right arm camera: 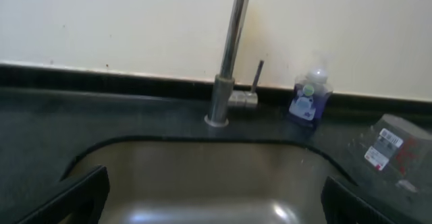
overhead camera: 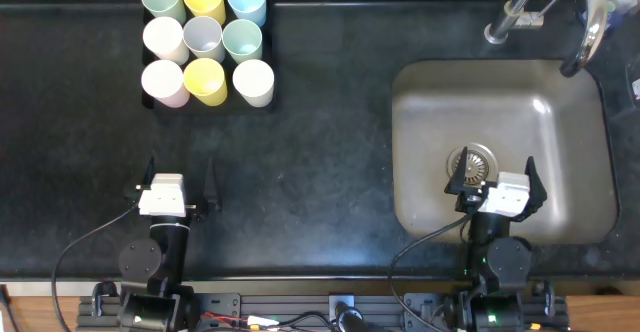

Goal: Store Cups

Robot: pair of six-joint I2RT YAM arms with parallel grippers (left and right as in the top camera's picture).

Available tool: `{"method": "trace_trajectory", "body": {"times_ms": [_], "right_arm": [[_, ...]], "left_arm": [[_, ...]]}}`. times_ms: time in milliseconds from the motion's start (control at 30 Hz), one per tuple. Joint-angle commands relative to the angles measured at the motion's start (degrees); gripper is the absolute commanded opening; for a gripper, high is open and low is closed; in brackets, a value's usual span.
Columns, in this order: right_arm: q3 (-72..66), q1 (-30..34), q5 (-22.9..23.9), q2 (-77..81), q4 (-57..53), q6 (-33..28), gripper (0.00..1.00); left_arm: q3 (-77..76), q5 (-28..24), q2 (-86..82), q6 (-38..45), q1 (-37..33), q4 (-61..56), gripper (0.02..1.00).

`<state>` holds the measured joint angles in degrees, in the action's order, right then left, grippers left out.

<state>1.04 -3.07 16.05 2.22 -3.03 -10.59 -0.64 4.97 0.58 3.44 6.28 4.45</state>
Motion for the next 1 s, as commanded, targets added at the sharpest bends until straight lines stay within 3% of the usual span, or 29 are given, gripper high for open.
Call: {"method": "trace_trajectory", "body": {"times_ms": [33,367,1000], "right_arm": [[-0.76,0.33,0.48,-2.05,0.11,-0.15,0.996],[-0.76,4.96,0.48,-2.05,0.09,-0.15,0.998],[-0.76,4.98,0.48,-2.05,0.09,-0.15,0.998]], "left_arm": [[0.20,0.46,-0.46,1.07,-0.20,-0.07,0.998],[0.20,0.46,-0.46,1.07,-0.20,-0.07,0.998],[0.20,0.46,-0.46,1.07,-0.20,-0.07,0.996]]}}
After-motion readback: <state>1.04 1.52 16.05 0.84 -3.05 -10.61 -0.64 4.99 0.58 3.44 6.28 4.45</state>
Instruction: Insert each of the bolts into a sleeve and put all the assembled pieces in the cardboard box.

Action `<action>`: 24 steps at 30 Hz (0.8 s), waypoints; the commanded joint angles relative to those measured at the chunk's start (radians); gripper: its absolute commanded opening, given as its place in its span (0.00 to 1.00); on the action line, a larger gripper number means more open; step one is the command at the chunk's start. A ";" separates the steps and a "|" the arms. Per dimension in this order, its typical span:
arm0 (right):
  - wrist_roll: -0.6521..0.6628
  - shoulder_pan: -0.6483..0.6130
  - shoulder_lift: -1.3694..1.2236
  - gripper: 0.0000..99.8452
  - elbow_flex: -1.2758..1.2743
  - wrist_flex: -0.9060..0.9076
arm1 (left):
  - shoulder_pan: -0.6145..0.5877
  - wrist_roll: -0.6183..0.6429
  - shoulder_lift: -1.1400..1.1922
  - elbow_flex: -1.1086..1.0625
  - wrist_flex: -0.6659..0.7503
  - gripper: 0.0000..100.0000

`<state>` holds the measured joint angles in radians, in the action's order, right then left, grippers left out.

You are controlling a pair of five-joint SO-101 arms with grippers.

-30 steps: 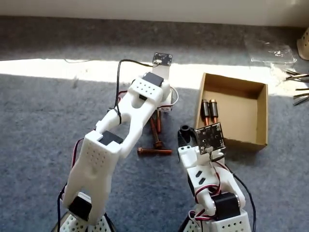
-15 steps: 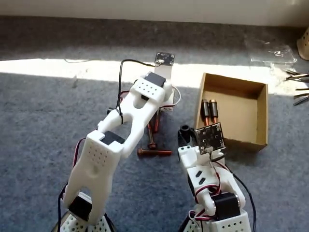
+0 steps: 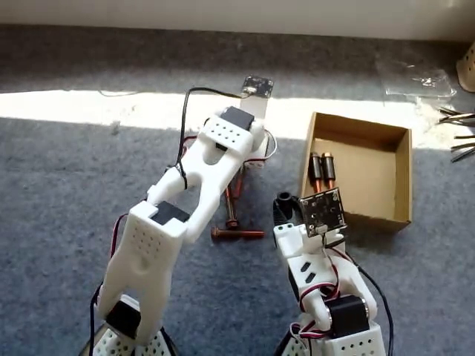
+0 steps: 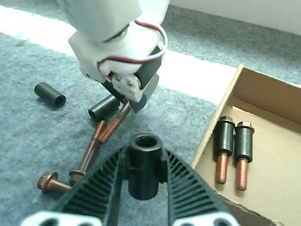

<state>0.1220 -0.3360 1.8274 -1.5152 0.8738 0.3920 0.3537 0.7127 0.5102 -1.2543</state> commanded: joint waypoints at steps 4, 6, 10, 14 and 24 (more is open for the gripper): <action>0.011 0.010 0.012 0.01 0.013 -0.033 | 0.021 -0.006 -0.249 0.048 -0.061 0.01; 0.011 0.010 0.012 0.01 0.013 -0.033 | 0.021 -0.018 -0.303 0.048 -0.084 0.01; 0.011 0.005 0.012 0.01 0.013 -0.035 | 0.021 -0.124 -0.441 0.048 -0.150 0.01; 0.008 0.004 0.012 0.01 0.013 -0.036 | 0.019 -0.178 -0.611 0.044 -0.221 0.01; 0.008 -0.117 0.012 0.01 0.013 -0.036 | 0.013 -0.253 -0.917 0.041 -0.431 0.01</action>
<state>0.1220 -0.4173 1.8274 -1.5152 0.8738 0.3905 0.1128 -0.0744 0.5117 -1.6210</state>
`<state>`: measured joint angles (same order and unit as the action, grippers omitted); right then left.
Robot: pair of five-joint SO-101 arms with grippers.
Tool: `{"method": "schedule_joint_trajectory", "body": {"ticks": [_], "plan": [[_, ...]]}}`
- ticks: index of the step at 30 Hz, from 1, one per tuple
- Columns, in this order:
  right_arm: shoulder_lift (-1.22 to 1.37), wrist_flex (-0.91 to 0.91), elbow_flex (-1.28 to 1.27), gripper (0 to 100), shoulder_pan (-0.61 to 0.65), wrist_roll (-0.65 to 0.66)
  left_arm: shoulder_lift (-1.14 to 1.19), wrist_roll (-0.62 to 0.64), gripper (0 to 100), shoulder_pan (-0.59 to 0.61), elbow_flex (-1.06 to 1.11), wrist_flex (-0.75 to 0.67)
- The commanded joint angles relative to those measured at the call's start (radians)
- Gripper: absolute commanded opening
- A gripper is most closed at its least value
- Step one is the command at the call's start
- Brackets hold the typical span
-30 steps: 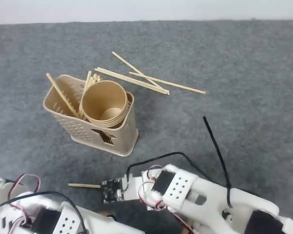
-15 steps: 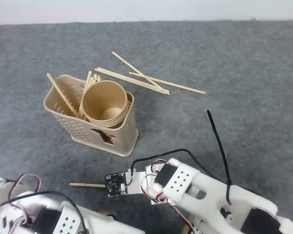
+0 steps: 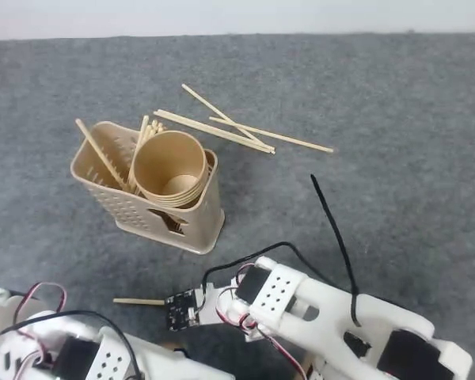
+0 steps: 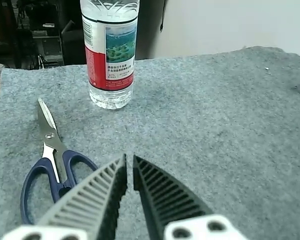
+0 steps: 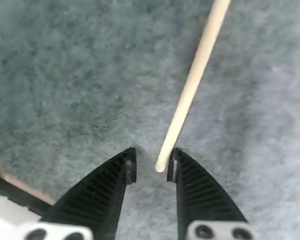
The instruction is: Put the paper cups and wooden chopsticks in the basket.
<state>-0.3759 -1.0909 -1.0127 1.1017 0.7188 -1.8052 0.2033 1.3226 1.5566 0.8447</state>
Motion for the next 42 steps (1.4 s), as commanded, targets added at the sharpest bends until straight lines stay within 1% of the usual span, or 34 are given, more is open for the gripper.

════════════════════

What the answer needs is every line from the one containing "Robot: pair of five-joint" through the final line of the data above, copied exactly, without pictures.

### SOLUTION TO THIS EXERCISE
Robot: pair of five-joint SO-101 arms with grippers.
Tool: `{"method": "schedule_joint_trajectory", "body": {"ticks": [_], "plan": [[_, ...]]}}`
- ticks: index of the step at 30 Hz, from 1, one per tuple
- Columns, in this order:
  right_arm: shoulder_lift (-1.22 to 1.37), wrist_flex (-0.91 to 0.91), elbow_flex (-1.28 to 1.27), gripper (0 to 100), shoulder_pan (-0.61 to 0.65), wrist_roll (-0.65 to 0.66)
  left_arm: shoulder_lift (-1.14 to 1.19), wrist_roll (-0.62 to 0.64), gripper (0 to 100), shoulder_pan (-0.59 to 0.61), elbow_flex (-1.06 to 1.11), wrist_flex (-0.75 to 0.67)
- The commanded joint angles relative to those measured at the call's start (radians)
- Gripper: absolute commanded opening
- A gripper is most closed at its least value
- Step one is the command at the call's start
- Brackets hold the typical span
-30 steps: 
-15 steps: 
+0 steps: 
+0 steps: 
+0 steps: 
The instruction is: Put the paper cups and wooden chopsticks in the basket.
<state>-0.3759 -1.0909 -1.0127 1.1017 0.7188 -1.8052 0.2033 1.3226 1.5566 0.8447</state>
Motion for the next 42 steps (1.4 s), as commanded, targets added at the sharpest bends until straight lines stay within 1% of the usual span, or 34 are given, more is open for the gripper.

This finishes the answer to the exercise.